Fig. 6. TFE3 promotes expression of lysosomal genes independently of TFEB.

(A) Immunoblotting analysis of control (Null) or TFEB-depleted HeLa cells infected with Null- or TFE3-MYC-expressing adenoviruses for 48 hours. Protein bands were detected with antibodies against TFEB and MYC (used to detect endogenous TFEB and TFE3-MYC, respectively), and Actin. Data are representative of 3 independent experiments. (B) qRT-PCR analysis of lysosomal genes from HeLa cells treated as indicated in (A). Total RNAs were extracted and mRNA transcript abundance was assessed using specific primers for the indicated genes. Data were normalized to Glyceraldehyde 3-phosphate dehydrogenase (GAPDH). Bars represent fold change of the ratio to shRNA non-target cells infected with adenovirus Null.

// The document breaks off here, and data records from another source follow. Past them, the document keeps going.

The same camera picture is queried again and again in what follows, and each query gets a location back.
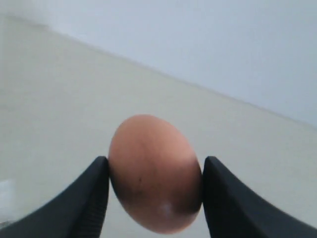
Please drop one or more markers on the brown egg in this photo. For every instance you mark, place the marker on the brown egg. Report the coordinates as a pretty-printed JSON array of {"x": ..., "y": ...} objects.
[{"x": 155, "y": 174}]

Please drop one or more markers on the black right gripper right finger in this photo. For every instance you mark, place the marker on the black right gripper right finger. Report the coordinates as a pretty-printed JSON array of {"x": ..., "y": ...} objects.
[{"x": 233, "y": 210}]

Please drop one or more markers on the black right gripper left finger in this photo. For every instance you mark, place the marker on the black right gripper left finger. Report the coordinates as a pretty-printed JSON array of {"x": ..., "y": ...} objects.
[{"x": 77, "y": 212}]

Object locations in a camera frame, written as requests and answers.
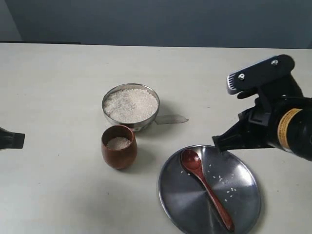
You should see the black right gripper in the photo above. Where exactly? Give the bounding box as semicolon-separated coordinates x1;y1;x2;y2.
212;97;312;161

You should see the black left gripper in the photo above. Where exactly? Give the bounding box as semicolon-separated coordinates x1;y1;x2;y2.
0;128;25;150

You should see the red-brown wooden spoon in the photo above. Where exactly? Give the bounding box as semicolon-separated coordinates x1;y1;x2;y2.
180;149;235;232

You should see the brown wooden cup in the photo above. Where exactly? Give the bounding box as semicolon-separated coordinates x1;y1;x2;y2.
101;125;137;169

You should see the steel bowl of rice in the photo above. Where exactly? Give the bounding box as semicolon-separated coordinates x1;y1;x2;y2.
102;83;160;132

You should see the clear tape strip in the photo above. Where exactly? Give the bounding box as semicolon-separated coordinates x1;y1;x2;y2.
155;115;188;125

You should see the round steel plate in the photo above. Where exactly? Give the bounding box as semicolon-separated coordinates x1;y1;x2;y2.
158;145;261;234

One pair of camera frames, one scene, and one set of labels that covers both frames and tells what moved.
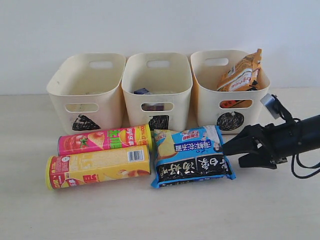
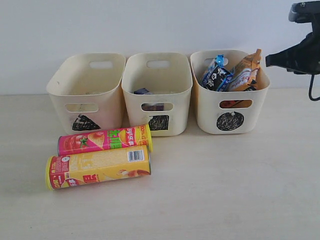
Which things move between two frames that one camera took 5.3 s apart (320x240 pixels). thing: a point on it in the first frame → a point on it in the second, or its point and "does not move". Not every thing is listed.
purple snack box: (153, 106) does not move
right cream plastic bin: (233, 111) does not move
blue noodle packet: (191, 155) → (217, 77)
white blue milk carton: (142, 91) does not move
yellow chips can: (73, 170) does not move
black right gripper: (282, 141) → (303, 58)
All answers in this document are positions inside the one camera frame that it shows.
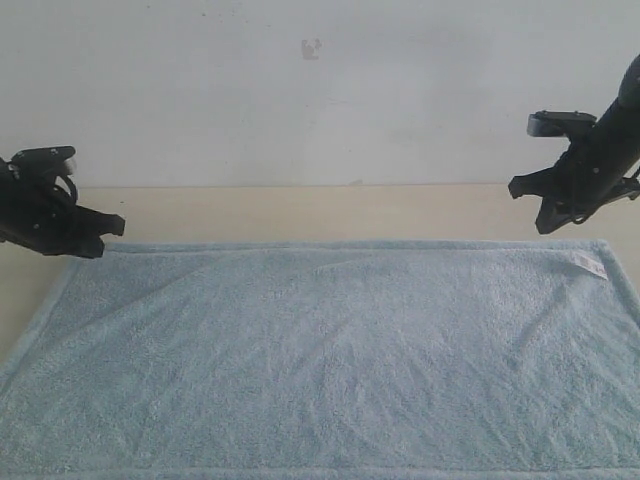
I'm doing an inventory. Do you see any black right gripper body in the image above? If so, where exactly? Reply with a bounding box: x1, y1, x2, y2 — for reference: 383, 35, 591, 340
554, 107, 639, 220

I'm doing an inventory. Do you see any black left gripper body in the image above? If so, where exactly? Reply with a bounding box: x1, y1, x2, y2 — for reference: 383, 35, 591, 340
1, 161, 77, 255

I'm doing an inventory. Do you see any light blue fluffy towel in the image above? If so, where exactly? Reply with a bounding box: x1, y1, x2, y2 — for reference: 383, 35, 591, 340
1, 240, 639, 479

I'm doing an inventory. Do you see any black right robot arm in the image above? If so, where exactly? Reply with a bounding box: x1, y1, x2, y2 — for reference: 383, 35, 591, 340
508, 59, 639, 235

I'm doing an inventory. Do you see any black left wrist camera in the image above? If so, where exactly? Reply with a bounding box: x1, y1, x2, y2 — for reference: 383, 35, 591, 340
8, 145, 78, 204

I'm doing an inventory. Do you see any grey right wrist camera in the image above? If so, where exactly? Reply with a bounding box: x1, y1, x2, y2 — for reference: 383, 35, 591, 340
526, 110, 597, 143

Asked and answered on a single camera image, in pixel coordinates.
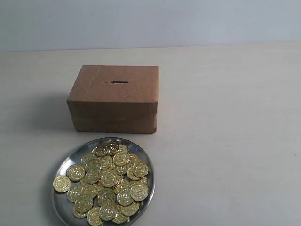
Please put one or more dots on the gold coin top dark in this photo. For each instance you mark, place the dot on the gold coin top dark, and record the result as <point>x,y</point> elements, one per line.
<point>102,150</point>

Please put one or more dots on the gold coin lower left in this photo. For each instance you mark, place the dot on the gold coin lower left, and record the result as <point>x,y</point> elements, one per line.
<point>84,203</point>

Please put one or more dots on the brown cardboard box with slot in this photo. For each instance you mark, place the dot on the brown cardboard box with slot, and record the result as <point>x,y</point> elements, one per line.
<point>115,99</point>

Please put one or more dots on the gold coin right middle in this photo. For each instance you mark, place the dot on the gold coin right middle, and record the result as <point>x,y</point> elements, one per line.
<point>139,191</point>

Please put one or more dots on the gold coin bottom left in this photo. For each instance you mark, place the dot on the gold coin bottom left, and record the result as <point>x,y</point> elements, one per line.
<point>93,216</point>

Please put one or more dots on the gold coin right upper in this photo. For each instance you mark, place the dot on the gold coin right upper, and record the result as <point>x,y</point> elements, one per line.
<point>140,169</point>

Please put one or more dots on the gold coin bottom centre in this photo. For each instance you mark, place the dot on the gold coin bottom centre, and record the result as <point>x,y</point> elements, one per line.
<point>107,211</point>

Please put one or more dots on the gold coin centre left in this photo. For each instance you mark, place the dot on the gold coin centre left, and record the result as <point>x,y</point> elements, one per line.
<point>93,176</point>

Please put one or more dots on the gold coin on plate rim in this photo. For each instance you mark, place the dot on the gold coin on plate rim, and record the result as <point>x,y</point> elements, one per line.
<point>61,184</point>

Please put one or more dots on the gold coin left upper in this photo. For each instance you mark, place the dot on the gold coin left upper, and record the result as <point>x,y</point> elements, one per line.
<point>75,172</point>

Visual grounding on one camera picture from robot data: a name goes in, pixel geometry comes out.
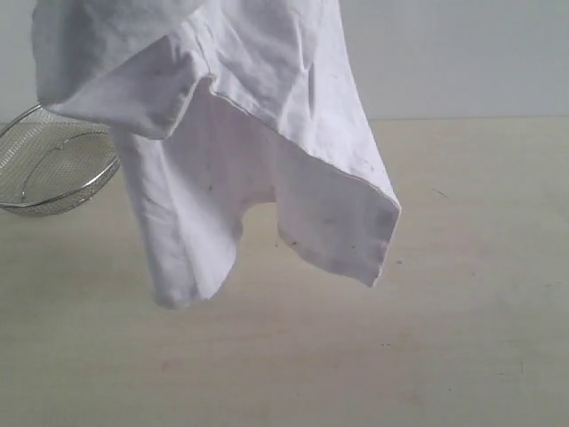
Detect metal mesh basket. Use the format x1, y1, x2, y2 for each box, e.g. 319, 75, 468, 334
1, 105, 120, 217

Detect white t-shirt red print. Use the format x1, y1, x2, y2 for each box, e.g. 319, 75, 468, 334
31, 1, 401, 309

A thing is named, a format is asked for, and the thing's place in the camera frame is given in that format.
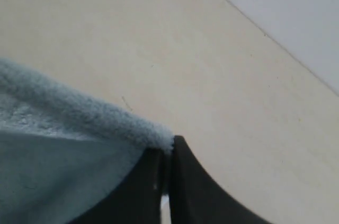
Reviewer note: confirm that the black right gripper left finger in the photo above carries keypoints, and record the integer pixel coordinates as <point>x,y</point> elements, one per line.
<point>136,199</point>

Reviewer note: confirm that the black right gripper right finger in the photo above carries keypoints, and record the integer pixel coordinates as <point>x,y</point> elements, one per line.
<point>195,197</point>

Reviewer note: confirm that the light blue terry towel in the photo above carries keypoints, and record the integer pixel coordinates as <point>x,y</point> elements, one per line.
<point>63,151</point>

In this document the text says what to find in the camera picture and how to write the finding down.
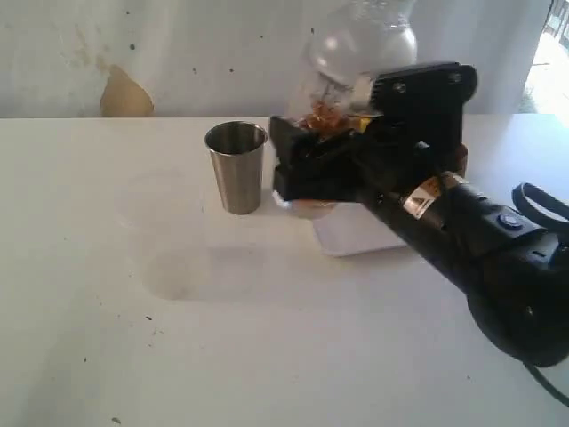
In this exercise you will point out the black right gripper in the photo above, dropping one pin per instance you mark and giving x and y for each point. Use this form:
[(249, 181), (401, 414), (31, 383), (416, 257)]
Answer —
[(382, 156)]

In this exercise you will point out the brown food pieces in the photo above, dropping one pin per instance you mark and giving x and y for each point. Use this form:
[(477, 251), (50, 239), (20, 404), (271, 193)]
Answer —
[(328, 121)]

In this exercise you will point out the clear plastic shaker cup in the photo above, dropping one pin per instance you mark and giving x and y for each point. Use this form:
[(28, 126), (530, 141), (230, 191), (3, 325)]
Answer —
[(311, 174)]

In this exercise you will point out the stainless steel cup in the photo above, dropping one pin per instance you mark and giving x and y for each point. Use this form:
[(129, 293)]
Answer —
[(236, 150)]

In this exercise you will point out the clear plastic dome lid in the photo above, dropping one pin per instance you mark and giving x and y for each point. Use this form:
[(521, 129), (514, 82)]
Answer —
[(363, 37)]

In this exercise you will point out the brown wooden cup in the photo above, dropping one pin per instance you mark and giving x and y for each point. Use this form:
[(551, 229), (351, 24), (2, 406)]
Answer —
[(462, 160)]

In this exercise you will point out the white rectangular tray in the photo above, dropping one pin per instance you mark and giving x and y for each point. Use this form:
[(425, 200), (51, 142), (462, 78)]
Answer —
[(350, 229)]

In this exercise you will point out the translucent plastic pot container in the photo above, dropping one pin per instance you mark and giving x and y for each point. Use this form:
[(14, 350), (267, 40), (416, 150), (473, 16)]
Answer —
[(162, 215)]

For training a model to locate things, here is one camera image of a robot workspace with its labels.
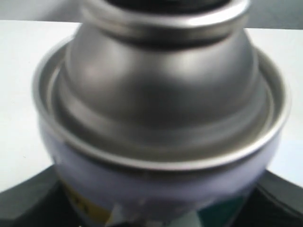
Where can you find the white spray paint can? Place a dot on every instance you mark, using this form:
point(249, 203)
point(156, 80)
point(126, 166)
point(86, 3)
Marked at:
point(158, 109)

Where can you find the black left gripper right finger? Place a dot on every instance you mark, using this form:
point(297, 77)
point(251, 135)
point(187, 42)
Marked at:
point(276, 203)

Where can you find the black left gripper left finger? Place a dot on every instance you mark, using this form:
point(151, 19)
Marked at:
point(37, 202)

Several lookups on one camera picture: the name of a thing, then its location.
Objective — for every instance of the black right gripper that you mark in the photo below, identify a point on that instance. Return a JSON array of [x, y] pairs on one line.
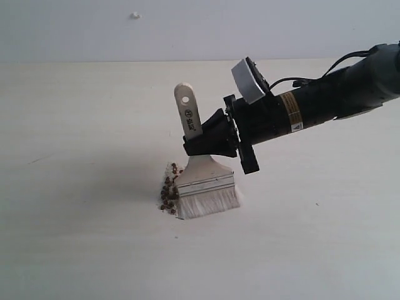
[[253, 124]]

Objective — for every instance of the white wooden paint brush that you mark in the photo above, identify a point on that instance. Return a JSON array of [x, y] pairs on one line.
[[205, 186]]

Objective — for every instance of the pile of beans and rice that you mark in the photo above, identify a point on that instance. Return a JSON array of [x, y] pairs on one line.
[[168, 193]]

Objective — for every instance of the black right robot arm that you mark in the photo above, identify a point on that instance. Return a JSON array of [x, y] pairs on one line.
[[340, 93]]

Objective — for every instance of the small white wall fixture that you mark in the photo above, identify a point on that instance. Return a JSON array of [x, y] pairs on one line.
[[135, 15]]

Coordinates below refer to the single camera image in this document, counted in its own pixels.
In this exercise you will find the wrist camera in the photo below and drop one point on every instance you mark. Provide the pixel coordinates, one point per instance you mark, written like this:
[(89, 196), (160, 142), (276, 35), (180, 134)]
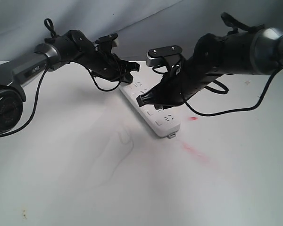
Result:
[(162, 55), (106, 43)]

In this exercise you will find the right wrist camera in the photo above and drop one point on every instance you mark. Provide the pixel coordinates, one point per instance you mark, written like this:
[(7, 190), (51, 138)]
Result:
[(162, 55)]

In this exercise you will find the white backdrop cloth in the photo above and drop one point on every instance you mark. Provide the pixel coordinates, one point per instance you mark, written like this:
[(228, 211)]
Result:
[(140, 24)]

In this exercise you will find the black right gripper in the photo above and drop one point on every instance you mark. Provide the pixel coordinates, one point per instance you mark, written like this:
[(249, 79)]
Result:
[(174, 90)]

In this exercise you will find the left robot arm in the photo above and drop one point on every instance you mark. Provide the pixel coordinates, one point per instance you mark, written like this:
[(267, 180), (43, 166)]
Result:
[(55, 52)]

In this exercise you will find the white power strip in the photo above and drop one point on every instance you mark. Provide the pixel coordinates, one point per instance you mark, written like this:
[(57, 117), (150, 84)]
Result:
[(163, 122)]

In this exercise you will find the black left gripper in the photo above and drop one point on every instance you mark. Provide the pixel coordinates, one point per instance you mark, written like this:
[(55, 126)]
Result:
[(108, 66)]

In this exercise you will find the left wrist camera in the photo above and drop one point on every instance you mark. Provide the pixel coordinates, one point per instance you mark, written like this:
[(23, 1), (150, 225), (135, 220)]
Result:
[(106, 43)]

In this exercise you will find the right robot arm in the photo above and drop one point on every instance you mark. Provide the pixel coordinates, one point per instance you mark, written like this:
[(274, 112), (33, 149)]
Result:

Values are presented as average ± range of 2 independent experiments. (C) Immunoblotting analysis of ARPE-19 cells treated with siRNA to TFEB, TFE3, or TFEB and TFE3 (TFEB+TFE3) under control or starvation conditions. Proteins were detected with antibodies against TFEB, TFE3, and Actin. Note that the immunoblot for endogenous TFEB required a much longer exposure time due to the very low abundance of TFEB in ARPE-19 cells compared to the abundance of endogenous TFE3. Data are representative of 3 independent experiments (D) qRT-PCR analysis of lysosomal- or autophagy-related genes from ARPE-19 cells treated as indicated in (C). Total RNAs were extracted and mRNA transcript abundance was assessed using specific primers for the indicated genes. Bars represent fold change of the ratio to siRNA non-target cells in control condition. Values are means ± SD of 3 independent experiments. The data were analyzed using one-way ANOVA (*, p ≤ 0.05; **, p ≤ 0.01; ***, p ≤ 0.001 versus siRNA non-target control cells).